About all the “old guys” were gone. Most of them had DEROS’d stateside after their normal tours of duty expired. Others, like Ryberg, Jamison, Bleeker, a number of aircrew and even more of our boonirats, had gone home in body bags. You tried not to think about them because it underlined your own mortality. You almost forgot their names until you became a short-timer yourself. Then you started to think about what had happened and what could happen.
If Charlie had his way, there would be many more of us going home in body bags and silver coffins over Tet, the Vietnamese New Year’s season. A lot of rumors, sometimes disguised as “intel,” floated around about how the enemy planned a Christmas and New Year’s present for us. Everybody in our AO expected massive attacks along the line of the 1968 Tet. Something was definitely happening out there. All through December we encountered more enemy traffic than during any month since the summer. Bicycles, motorbikes, those little goofy French-looking trucks that could almost travel on footpaths, and people. Trails were beaten down. We found more rice caches. It appeared Charlie was forwarding supplies so he could make another deep surge toward Saigon.
If I weren’t platoon leader with the responsibilities that entailed, I might have let down and looked forward to my thirty days of ass-and-trash beginning in January. As it was, however, I continued to take on many of the most hazardous missions myself. I couldn’t let my men get killed while I watched from the sidelines.
In November, Major Powdrill had summoned me to headquarters to introduce me to a stocky lieutenant FNG with a rusty crewcut and deep lines around his mouth. He looked to be about twenty-five, a little older than many new pilots, but still fresh and innocent-looking and scared and naked with his bare upper lip.
“Captain Alexander, this is Lieutenant Joe Douglas,” the major said. “I’m assigning him to your platoon. Take care of him.”
Other than me, Douglas was the only commissioned officer in the platoon. All the other pilots were warrants. That meant one thing: this guy was my replacement, provided he proved himself capable. I took him under my wing like, in the homespun argot of Farmer Farmer, a fat duck on a pond with a new duckling. Like Captain Beatty had done for me.
“I’m not asking you not to let me down, Douglas,” I said. “I’m ordering you not to let me down. And, Douglas, you’re in the cavalry now. Grow a mustache.”
Lieutenant Douglas was coming along. Major Powdrill took me aside for some one-on-one counseling.

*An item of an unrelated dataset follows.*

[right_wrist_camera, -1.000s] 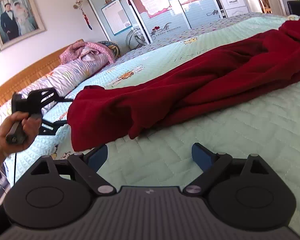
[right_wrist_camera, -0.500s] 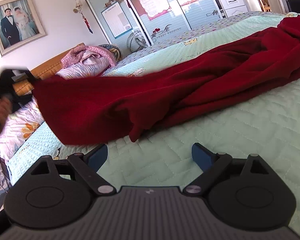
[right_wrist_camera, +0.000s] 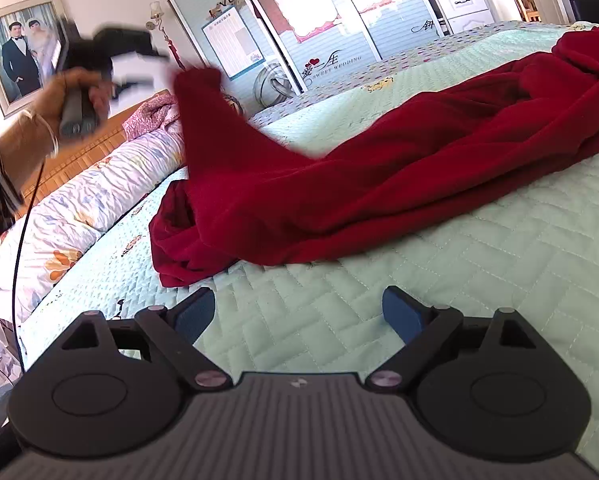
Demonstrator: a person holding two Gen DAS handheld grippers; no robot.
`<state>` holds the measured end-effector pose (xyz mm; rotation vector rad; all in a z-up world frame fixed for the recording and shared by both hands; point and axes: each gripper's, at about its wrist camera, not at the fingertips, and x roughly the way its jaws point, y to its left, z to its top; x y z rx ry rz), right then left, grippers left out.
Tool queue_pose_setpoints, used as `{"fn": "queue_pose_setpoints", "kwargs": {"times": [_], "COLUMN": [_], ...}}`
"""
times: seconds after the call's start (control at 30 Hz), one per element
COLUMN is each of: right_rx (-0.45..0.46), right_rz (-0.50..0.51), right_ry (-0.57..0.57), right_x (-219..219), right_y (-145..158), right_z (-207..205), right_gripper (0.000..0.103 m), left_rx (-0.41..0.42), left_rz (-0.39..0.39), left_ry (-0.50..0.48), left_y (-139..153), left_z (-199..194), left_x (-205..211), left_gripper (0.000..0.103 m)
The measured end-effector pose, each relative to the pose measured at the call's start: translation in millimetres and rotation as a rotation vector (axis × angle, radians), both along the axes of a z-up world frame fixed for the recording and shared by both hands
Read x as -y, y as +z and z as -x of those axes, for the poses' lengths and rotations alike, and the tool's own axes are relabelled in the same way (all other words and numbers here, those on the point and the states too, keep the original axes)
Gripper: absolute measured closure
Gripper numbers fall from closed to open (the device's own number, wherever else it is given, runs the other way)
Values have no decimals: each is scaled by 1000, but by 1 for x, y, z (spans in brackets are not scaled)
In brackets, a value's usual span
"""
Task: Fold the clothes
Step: 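Grasp the red sweater sleeve end with the left gripper and lift it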
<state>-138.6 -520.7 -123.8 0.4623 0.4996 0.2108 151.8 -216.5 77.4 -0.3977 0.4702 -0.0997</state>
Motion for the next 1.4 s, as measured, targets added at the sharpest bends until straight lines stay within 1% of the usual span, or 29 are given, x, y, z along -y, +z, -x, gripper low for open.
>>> {"fn": "queue_pose_setpoints", "kwargs": {"times": [0.03,0.13,0.2,0.3,0.33,0.4,0.47,0.5,0.57,0.6,0.63,0.67,0.73,0.87,0.97,1.0,1.17,1.2,1.23,1.27,1.33,1.4], "right_rx": [1,2,3,2,2,2,3,3,5,6,6,7,9,13,16,17,20,20,21,22,23,26], "right_rz": [-2,-6,-6,-5,-5,-5,-7,-9,-15,-20,-25,-29,-37,-52,-58,-59,-68,-70,-72,-76,-83,-91], "right_ry": [0,0,0,0,0,0,0,0,0,0,0,0,0,1,2,2,1,1,2,2,2,3], "right_x": [0,-1,-1,-3,-3,-2,-2,-2,-1,0,0,1,2,4,4,4,5,5,5,6,7,8], "right_y": [0,-1,-1,-1,-1,-1,-1,-1,-1,-1,-1,-1,-2,-3,-3,-3,-4,-4,-4,-4,-5,-5], "right_z": [1,2,2,2,2,3,3,3,3,3,3,3,3,3,3,4,3,3,3,3,3,3], "right_gripper": [12,12,12,12,12,12,12,12,12,12,12,12,12,12,12,12,12,12,12,12,12,12], "left_rx": [-40,-164,-281,-392,-403,-397,-391,-403,-438,-442,-437,-426,-386,-266,-162,-126,45,55,35,-14,-139,-270], "left_rz": [37,79,140,258,268,258,247,226,154,120,112,125,168,318,427,439,451,416,369,347,325,292], "left_ry": [12,5,-52,-129,-149,-182,-215,-232,-259,-257,-252,-250,-248,-291,-365,-383,-448,-435,-405,-384,-345,-300], "left_y": [-13,-53,-83,-118,-124,-130,-137,-141,-149,-152,-152,-148,-131,-68,-11,3,62,66,63,52,21,-19], "left_z": [3,24,39,60,66,77,88,91,92,92,93,94,100,124,143,148,174,176,175,173,169,176], "left_x": [-13,-43,-53,-54,-50,-40,-29,-21,-5,1,4,4,1,-13,-23,-23,-22,-20,-19,-21,-29,-40], "left_gripper": [49,41,41,41,41,38,38,40,73,83,84,84,85,86,86,87,87,87,87,87,86,86]}}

“Ease off on yourself, Captain Alexander,” he advised. “You’ve done more shit than most. You’ve got medals you can’t even carry home. Don’t you think it’s about time you abandoned the Mini-Man character?”
I had been in-country ten months. Mini-Man still hadn’t been hit. He had served me well. If I survived two more months, I was out of here and going home. That was when Mini-Man retired.